Start of Block

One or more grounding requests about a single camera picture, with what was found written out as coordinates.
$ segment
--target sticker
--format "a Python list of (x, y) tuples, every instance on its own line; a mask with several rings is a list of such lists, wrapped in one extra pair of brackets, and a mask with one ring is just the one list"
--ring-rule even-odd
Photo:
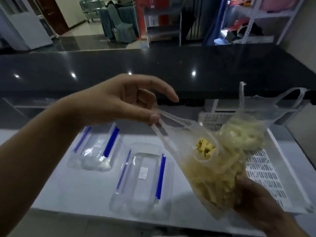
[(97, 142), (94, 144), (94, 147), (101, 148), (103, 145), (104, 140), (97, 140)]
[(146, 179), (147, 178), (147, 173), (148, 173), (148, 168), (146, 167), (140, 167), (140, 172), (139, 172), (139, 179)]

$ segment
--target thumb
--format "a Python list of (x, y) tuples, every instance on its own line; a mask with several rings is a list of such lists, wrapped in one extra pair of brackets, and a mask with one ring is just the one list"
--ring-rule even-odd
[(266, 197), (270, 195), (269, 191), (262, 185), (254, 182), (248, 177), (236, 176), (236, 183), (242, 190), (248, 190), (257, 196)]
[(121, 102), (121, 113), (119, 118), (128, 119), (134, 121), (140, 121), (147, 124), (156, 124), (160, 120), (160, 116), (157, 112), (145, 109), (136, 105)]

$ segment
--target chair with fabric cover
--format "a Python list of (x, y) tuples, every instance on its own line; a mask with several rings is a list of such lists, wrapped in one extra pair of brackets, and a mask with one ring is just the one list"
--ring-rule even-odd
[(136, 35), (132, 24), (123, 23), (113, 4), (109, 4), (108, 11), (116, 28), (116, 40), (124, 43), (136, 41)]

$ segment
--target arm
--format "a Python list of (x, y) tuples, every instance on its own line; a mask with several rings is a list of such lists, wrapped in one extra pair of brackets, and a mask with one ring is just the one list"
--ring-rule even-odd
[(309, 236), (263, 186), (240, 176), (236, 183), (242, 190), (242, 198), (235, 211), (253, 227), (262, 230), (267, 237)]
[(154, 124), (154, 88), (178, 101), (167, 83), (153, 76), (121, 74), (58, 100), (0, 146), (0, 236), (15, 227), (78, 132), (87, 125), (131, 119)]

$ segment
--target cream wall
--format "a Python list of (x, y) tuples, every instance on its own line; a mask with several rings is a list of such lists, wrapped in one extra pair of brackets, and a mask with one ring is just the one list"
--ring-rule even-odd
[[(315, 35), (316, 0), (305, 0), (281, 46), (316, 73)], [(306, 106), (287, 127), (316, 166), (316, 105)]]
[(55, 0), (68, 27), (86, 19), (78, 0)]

End of Block

▸ Task item:
Scan the entries above for the string "target" and copy each line that contains it.

▸ Worked solution:
--target sticker
--target thumb
--target chair with fabric cover
--target arm
--target cream wall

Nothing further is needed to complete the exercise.